**What you are asked to do:**
Print out the data exactly, keeping every image out of it.

(Stored items)
......
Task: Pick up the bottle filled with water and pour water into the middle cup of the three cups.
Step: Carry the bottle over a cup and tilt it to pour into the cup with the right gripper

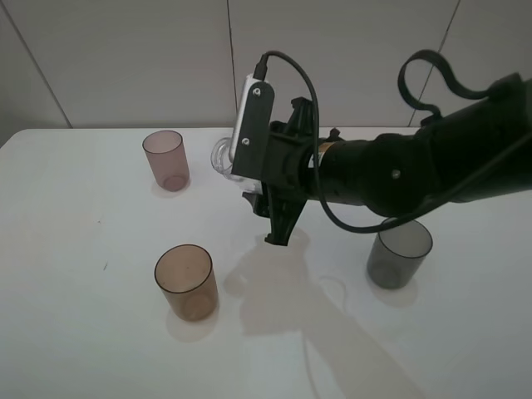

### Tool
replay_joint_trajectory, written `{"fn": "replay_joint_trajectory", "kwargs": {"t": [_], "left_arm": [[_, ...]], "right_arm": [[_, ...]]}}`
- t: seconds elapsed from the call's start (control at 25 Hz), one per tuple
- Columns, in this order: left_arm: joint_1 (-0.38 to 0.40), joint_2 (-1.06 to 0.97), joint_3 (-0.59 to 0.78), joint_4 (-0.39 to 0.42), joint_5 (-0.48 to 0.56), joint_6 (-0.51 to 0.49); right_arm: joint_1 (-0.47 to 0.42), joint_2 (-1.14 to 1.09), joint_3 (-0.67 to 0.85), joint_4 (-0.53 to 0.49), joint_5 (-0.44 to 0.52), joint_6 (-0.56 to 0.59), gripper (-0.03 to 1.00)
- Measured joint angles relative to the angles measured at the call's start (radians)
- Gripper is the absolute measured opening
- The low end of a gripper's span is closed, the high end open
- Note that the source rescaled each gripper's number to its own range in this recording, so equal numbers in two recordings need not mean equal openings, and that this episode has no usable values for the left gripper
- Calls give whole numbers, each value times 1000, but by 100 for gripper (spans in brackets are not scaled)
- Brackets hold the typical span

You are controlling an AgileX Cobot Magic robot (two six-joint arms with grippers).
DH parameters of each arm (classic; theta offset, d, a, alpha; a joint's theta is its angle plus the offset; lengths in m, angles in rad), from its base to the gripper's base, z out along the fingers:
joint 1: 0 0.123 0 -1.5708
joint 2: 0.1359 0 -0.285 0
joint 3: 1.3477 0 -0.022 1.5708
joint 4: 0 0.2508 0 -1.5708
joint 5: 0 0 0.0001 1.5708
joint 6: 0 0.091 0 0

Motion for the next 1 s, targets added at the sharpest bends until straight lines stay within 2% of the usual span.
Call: {"fn": "replay_joint_trajectory", "kwargs": {"t": [0.16,0.32,0.6,0.8,1.0], "left_arm": [[0,0,0,0,0,0],[0,0,0,0,0,0],[0,0,0,0,0,0],[0,0,0,0,0,0],[0,0,0,0,0,0]], "right_arm": [[47,1,18,-55,-58,-49,0],[63,7,18,-138,-72,-52,0],[64,51,18,-212,-93,-56,0],[65,83,18,-239,-135,-64,0],[86,115,18,-253,-196,-125,0]]}}
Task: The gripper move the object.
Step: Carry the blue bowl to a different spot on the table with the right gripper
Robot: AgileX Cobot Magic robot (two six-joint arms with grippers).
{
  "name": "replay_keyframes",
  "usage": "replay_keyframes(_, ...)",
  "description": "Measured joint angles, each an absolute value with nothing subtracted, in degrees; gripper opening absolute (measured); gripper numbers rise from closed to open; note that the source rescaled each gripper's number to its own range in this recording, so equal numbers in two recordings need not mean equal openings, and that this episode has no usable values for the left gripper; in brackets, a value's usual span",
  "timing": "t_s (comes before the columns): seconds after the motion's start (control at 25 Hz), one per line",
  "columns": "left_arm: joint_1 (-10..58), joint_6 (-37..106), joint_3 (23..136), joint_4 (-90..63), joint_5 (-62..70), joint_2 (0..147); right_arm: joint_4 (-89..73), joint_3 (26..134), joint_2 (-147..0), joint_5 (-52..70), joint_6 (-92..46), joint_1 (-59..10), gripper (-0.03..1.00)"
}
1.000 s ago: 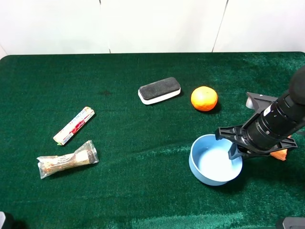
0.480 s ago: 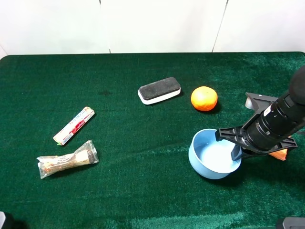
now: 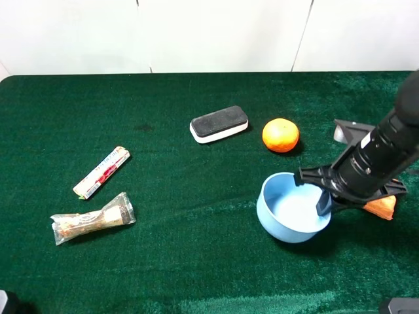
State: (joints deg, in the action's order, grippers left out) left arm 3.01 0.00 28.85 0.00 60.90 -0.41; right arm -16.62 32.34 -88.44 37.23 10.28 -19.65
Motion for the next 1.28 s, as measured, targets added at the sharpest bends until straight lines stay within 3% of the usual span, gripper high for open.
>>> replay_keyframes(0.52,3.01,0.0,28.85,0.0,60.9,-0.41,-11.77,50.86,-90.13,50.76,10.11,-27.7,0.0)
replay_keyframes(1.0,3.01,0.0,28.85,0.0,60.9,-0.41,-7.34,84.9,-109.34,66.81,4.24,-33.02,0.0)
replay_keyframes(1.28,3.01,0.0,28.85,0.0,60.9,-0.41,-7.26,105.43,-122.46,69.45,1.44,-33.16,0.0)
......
**Answer to this task:**
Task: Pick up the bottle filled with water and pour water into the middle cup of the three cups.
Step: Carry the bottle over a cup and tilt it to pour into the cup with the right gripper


### Tool
replay_joint_trajectory, written `{"fn": "replay_joint_trajectory", "kwargs": {"t": [_], "left_arm": [[_, ...]], "right_arm": [[_, ...]]}}`
- t: seconds elapsed from the call's start (control at 25 Hz), one per tuple
- Columns, in this order: left_arm: joint_1 (-0.38 to 0.40), joint_2 (-1.06 to 0.97), joint_3 (-0.59 to 0.78), joint_4 (-0.39 to 0.42), joint_5 (-0.48 to 0.56), joint_6 (-0.51 to 0.49); right_arm: joint_1 (-0.47 to 0.42), joint_2 (-1.14 to 1.09), joint_3 (-0.67 to 0.85), joint_4 (-0.53 to 0.49), joint_5 (-0.44 to 0.52), joint_6 (-0.56 to 0.59), gripper (-0.03 to 1.00)
- Measured joint angles relative to the angles measured at the call's start (radians)
- Gripper is the absolute measured opening
- The low end of a gripper's span is closed, the high end open
- Note that the source rescaled each gripper's number to its own range in this recording, so equal numbers in two recordings need not mean equal openings, and that this episode has no usable values for the left gripper
- Calls give whole numbers, each value times 1000, but by 100 for gripper (spans in brackets are not scaled)
- Brackets hold the typical span

You are controlling an AgileX Cobot Magic robot (two six-joint arms with grippers).
DH parameters of each arm (classic; theta offset, d, a, alpha; a joint's theta is its angle plus the offset; lengths in m, angles in rad), from its base to the gripper's base, z out along the fingers:
joint 1: 0 0.123 0 -1.5708
joint 2: 0.1359 0 -0.285 0
joint 3: 1.3477 0 -0.022 1.5708
joint 4: 0 0.2508 0 -1.5708
joint 5: 0 0 0.0001 1.5708
joint 6: 0 0.091 0 0

Motion for the next 1 s, targets added at the sharpest bends until straight lines stay within 2% of the usual span.
Call: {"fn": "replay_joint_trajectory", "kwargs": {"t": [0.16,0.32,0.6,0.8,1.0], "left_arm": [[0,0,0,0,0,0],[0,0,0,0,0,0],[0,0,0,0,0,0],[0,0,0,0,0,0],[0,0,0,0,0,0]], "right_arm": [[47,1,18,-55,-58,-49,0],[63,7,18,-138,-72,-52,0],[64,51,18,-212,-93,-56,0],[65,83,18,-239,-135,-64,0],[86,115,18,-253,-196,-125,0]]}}
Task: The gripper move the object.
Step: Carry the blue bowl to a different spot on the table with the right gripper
Robot: AgileX Cobot Magic robot (two six-joint arms with grippers).
{
  "name": "replay_keyframes",
  "usage": "replay_keyframes(_, ...)",
  "description": "Measured joint angles, each an absolute value with nothing subtracted, in degrees; gripper opening absolute (measured); gripper numbers rise from closed to open; note that the source rescaled each gripper's number to its own range in this recording, so equal numbers in two recordings need not mean equal openings, and that this episode has no usable values for the left gripper; in brackets, a value's usual span",
  "timing": "t_s (comes before the columns): seconds after the motion's start (control at 25 Hz), one per line",
  "columns": "left_arm: joint_1 (-10..58), joint_6 (-37..106), joint_3 (23..136), joint_4 (-90..63), joint_5 (-62..70), joint_2 (0..147); right_arm: joint_4 (-89..73), joint_3 (26..134), joint_2 (-147..0), joint_5 (-52..70), joint_6 (-92..46), joint_1 (-59..10), gripper (-0.03..1.00)"
}
1.000 s ago: 
0.480 s ago: 
now: 
State: (joints deg, in the action's order, grippers left out) left arm 3.01 0.00 28.85 0.00 60.90 -0.41; right arm -16.62 32.34 -88.44 37.23 10.28 -19.65
Motion for the next 1.28 s, as measured, targets added at the sharpest bends until straight lines stay within 3% of the usual span, gripper high for open.
>>> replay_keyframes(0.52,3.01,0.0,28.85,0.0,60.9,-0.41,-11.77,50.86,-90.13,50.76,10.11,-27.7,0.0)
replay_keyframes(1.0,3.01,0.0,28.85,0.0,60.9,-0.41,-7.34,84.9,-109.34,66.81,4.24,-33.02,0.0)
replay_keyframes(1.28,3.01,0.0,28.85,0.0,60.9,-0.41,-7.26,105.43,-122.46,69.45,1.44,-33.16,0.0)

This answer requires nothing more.